There have been three cases of harassment reported from June 5 through June 12, according to officer R. Casey Yonkers of the Shepherdstown police department. Yonkers said none of the women were abducted, and said there was no threat of abduction.
On June 5, a white male in his 20s with a southern accent driving a black pickup truck was telling women by the Shepherdstown post office that they had dropped something, Yonkers said. The man did this twice within five minutes before leaving the area, Yonkers said.
Around 7 p.m. on June 11, while walking to Sheetz from Miller Hall, a woman was approached by a bald black male with glasses in his 30s to 40s in a maroon car and was asked where she lived and what her phone number was, Yonkers said. The woman is part of the theatre troupe visiting Shepherd University over the summer.
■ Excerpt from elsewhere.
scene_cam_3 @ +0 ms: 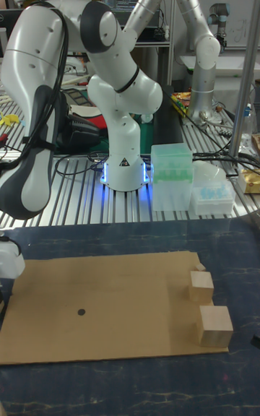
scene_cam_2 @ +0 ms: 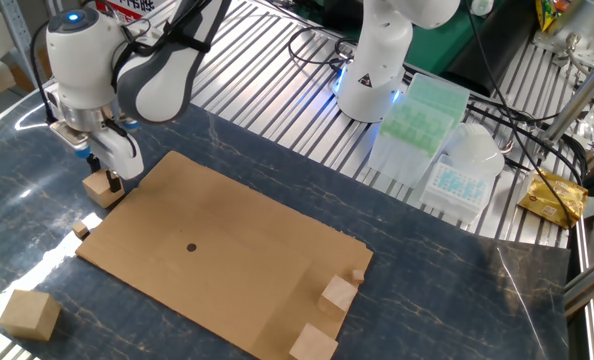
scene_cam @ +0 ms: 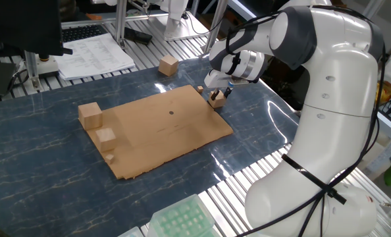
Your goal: Grab the block and place it at the designated location
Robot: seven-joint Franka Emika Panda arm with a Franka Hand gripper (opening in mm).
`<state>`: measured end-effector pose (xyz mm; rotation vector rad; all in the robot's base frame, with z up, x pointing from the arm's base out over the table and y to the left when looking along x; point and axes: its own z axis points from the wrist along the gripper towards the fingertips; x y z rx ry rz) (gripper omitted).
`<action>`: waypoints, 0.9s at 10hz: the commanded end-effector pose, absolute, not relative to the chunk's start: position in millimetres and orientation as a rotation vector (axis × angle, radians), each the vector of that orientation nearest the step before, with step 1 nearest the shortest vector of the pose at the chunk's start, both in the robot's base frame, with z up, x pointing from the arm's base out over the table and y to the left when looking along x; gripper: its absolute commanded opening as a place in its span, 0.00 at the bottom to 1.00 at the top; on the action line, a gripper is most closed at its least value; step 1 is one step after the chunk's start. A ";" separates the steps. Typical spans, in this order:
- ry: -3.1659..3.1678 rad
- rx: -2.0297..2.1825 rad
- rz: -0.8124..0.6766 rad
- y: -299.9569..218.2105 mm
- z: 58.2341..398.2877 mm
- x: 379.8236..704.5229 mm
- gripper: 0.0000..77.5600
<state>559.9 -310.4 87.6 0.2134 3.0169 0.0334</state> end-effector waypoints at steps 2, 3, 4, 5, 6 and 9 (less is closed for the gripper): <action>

“The woman did not reach out to us directly, but instead to a third party that I cannot disclose. We had received an email containing the information of the harassment from an unnamed third party,” Shepherd University Police Department’s Chief of Police John McAvoy said.
McAvoy said this was not an attempted abduction and has not found the person who is the cause of concern.
In the last case on June 12, a white male approached a woman pumping gas at the Sheetz in Shepherdstown, Yonkers said. The suspect was said to have been staring at her, checking her out, and stating, “Oh, that’s a good one,” Yonkers said. The suspect was accompanied by four other men who remained inside of their white work van.
Yonkers said, “I don’t perceive it as a real threat. It seems as though these men are trying to get to know them [the women], except for the post office one. The post office is busy during that time of day as people go to pick up their mail. We’re not sure what that one is about.”
“No crime has been committed as there has been no physical touching,” Yonkers said “We would like to talk to these men, but we don’t have any tag numbers or photos to help locate these men. There’s just not enough evidence to find them.”
Residents were originally notified of two events via a post made on the Shepherdstown Community Facebook group page on June 11 at 8:24 p.m.
A broader audience was then notified when the Shepherdstown Sweet Shop Bakery made a post on its Facebook page on June 12 at 3:07 p.m.
Shepherdstown police did not make a public notice.
“No, we did not send anything out. We don’t usually post on our Facebook page, we leave that to The Journal. The Journal just does a list of calls for service. We put out press releases and calls for the public’s help when needed. We do have directive patrols and notify each other through emails of suspicious activity since we don’t physically see each other,” Yonkers said
“The women didn’t call 911 or the non-emergency line,” he added. “They need to call and report at that time and not wait days or hours afterwards to contact us, otherwise it greatly decreases our chances of finding the persons involved.”
Some residents in the community have been doing their part to help keep each other safe. Zachary Bishop, an employee of the Shepherdstown Sweet Shop Bakery, has been accompanying his co-workers to their cars when they ask so they aren’t walking alone.
Bishop said, “I feel safe in town, but I wouldn’t walk by myself.”
Juneau Daggs, a student and resident of Shepherd University, has also been accompanying his roommates on any walks they take.
“I want to make sure everyone stays safe,” Daggs said.